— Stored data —
↓↓↓

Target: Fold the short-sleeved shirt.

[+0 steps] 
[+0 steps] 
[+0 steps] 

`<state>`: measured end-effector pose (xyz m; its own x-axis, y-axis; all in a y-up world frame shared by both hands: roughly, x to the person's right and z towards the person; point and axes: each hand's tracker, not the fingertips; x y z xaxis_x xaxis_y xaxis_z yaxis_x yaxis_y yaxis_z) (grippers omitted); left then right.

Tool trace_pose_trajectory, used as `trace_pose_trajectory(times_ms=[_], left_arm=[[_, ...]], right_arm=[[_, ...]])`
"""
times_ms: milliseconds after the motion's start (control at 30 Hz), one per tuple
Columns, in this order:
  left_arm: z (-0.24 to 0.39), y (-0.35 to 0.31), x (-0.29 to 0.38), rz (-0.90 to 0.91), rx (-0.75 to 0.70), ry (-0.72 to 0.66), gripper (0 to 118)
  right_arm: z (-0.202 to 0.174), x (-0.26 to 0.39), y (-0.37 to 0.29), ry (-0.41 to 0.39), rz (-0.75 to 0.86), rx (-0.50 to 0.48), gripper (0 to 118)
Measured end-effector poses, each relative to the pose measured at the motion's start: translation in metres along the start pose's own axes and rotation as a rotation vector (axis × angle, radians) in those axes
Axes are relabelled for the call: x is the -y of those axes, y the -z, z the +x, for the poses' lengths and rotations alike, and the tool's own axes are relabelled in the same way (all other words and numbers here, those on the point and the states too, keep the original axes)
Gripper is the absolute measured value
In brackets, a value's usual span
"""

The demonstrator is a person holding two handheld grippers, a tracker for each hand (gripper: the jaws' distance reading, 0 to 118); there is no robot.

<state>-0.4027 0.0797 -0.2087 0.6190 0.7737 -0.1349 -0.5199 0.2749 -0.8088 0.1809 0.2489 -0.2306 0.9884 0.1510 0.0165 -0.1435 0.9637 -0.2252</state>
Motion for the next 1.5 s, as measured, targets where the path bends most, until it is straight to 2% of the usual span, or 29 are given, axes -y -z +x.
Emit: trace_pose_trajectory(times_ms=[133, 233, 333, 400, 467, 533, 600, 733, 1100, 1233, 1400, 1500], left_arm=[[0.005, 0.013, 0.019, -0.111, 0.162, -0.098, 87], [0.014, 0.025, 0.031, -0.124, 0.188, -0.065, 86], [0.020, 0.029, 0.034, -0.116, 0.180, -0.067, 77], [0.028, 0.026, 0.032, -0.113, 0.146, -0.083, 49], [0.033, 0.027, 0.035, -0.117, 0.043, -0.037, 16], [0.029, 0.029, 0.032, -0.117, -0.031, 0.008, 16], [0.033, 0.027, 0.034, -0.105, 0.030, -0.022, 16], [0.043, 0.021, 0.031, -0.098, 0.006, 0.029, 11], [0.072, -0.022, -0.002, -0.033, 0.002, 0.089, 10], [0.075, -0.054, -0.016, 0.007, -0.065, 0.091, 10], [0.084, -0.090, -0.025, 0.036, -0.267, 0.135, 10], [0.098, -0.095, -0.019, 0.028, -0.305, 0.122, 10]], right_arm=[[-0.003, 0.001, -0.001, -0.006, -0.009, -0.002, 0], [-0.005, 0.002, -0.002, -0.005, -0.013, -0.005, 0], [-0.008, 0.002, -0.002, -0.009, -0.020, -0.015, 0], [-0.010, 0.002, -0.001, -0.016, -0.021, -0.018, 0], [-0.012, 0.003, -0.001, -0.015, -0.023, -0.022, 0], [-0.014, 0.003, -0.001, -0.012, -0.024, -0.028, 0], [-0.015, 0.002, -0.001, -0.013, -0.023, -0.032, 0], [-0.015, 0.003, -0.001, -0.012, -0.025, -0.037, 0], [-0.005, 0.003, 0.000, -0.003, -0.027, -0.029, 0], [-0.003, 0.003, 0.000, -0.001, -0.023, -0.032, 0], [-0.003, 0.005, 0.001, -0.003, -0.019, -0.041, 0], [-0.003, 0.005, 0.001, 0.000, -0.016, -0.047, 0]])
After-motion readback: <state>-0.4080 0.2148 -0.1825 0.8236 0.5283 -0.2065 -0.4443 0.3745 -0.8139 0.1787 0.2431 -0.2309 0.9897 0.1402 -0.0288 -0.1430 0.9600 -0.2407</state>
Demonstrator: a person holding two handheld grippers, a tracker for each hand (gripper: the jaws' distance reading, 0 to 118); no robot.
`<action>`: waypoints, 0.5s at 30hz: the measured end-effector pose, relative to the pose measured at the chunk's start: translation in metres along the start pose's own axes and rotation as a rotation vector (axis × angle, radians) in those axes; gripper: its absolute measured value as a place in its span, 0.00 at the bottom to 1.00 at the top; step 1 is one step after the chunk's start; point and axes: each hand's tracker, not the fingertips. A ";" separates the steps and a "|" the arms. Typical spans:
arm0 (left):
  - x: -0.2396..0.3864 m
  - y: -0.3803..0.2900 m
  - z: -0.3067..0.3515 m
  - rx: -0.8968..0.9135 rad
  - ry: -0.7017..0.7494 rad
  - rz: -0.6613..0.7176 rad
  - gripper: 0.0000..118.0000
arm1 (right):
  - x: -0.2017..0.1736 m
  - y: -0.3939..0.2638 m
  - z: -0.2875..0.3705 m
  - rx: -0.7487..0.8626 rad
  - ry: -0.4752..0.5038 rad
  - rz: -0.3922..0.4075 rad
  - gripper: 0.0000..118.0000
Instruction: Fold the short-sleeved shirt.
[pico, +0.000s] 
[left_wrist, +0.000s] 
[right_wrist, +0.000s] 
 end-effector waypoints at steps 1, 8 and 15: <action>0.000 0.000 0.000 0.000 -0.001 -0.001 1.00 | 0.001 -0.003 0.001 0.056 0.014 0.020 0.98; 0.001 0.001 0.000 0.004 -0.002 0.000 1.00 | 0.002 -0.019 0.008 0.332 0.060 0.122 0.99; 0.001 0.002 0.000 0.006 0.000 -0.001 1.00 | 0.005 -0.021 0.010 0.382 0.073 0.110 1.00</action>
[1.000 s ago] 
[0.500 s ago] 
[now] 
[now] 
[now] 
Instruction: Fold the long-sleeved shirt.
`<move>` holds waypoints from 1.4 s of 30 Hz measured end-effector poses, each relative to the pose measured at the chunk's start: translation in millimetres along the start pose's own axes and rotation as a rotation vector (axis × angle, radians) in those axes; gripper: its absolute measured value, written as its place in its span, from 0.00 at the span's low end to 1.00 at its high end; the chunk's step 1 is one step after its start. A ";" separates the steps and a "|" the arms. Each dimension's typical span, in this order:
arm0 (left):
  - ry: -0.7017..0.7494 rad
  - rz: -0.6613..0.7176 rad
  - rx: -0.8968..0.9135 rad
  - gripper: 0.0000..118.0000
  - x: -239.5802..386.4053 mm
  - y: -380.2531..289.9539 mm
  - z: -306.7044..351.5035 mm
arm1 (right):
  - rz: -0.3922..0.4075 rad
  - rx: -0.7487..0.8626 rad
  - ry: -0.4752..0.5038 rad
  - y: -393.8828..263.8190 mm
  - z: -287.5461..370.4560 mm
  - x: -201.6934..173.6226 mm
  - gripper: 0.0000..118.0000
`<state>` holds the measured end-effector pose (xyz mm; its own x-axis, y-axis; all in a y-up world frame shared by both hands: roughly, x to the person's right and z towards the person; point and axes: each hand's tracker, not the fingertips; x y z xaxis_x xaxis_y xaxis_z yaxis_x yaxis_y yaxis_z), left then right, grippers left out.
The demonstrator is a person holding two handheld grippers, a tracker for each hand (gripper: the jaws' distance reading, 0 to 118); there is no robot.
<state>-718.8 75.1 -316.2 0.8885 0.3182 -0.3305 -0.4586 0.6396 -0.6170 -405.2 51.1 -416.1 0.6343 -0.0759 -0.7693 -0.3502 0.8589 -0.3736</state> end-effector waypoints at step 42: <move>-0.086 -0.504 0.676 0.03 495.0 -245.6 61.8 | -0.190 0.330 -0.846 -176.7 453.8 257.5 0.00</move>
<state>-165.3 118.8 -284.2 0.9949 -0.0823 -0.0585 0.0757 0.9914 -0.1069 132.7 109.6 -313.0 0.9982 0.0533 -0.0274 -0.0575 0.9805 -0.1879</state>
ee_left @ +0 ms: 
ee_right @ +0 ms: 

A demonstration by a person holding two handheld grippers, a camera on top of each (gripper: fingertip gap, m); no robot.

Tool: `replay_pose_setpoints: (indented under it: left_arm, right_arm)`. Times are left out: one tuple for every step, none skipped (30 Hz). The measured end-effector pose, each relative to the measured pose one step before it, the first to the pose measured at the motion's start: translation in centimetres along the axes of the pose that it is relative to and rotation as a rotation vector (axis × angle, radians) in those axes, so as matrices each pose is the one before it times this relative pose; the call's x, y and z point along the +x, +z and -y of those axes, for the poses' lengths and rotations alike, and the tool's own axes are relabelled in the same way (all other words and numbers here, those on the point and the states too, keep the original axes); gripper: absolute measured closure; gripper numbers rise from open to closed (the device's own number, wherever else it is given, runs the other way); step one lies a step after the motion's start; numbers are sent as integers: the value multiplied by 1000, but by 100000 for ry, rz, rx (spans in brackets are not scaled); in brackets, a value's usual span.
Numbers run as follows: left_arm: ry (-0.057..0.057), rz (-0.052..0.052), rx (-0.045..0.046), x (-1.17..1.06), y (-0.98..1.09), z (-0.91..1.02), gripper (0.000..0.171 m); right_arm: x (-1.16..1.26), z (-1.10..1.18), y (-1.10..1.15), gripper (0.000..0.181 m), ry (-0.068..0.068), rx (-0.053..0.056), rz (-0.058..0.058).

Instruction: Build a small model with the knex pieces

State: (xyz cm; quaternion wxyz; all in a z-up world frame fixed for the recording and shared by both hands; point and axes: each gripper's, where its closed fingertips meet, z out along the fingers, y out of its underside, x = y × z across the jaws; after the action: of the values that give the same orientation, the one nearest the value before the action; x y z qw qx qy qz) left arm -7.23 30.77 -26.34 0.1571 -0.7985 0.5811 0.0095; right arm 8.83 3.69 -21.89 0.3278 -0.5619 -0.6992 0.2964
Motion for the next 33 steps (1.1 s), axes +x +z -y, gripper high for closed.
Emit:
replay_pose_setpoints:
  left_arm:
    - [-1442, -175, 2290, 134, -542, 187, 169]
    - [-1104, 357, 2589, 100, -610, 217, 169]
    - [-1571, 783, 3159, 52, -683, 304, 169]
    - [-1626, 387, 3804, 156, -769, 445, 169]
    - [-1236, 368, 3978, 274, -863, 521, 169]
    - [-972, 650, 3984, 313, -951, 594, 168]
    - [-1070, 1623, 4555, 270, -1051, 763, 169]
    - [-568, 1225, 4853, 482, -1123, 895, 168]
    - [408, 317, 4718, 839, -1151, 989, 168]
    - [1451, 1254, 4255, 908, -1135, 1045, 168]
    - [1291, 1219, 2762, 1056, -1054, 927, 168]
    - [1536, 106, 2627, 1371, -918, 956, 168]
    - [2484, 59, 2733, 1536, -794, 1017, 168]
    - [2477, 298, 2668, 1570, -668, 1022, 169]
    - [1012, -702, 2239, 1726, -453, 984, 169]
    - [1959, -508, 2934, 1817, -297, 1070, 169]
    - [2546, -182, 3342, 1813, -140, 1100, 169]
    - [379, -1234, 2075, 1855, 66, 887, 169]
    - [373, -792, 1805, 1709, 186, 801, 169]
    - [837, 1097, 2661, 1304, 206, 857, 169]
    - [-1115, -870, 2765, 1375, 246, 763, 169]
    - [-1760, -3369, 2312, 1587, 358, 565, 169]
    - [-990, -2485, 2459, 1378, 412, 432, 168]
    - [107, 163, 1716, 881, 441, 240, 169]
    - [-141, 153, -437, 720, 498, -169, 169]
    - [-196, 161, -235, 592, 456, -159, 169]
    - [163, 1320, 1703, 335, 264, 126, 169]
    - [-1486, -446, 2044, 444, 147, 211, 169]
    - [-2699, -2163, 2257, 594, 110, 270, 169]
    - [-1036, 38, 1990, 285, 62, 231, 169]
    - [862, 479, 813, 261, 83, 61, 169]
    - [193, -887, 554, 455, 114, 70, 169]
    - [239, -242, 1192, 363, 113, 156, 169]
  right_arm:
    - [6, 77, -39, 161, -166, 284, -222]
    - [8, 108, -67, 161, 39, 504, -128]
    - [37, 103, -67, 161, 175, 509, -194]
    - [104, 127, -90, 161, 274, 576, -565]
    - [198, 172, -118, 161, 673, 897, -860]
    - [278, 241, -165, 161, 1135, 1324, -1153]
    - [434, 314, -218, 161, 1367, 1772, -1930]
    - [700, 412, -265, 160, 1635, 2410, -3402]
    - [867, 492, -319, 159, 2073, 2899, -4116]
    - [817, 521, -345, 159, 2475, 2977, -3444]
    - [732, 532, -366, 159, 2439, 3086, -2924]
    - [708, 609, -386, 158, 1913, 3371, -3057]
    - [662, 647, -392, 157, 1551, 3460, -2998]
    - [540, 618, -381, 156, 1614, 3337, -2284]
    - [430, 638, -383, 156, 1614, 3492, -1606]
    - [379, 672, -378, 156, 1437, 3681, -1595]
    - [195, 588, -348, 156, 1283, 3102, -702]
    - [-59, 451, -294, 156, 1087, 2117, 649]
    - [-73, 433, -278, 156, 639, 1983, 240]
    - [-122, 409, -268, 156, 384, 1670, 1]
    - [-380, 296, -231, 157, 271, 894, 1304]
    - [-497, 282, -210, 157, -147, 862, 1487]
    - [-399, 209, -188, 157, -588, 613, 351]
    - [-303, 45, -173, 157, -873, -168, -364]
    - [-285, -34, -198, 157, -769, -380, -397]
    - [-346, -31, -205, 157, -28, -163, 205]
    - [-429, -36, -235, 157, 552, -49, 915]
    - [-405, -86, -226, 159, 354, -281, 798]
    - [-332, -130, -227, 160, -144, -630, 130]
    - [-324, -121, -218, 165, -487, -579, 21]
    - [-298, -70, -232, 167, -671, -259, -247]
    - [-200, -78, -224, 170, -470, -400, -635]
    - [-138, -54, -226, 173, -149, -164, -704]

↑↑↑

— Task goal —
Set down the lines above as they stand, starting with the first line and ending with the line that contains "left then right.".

— Solution to the problem —
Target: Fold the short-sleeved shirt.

[+0 steps] 
[+0 steps] 
[+0 steps] 

`<state>`: measured end-effector pose (xyz m; its own x-axis, y-axis; all in a y-up world frame shared by both hands: roughly, x to the person's right and z towards the person; point and axes: each hand's tracker, not the fingertips; x y z xaxis_x xaxis_y xaxis_z yaxis_x yaxis_y yaxis_z) (grippers omitted); left then right.

This exercise has now been finished.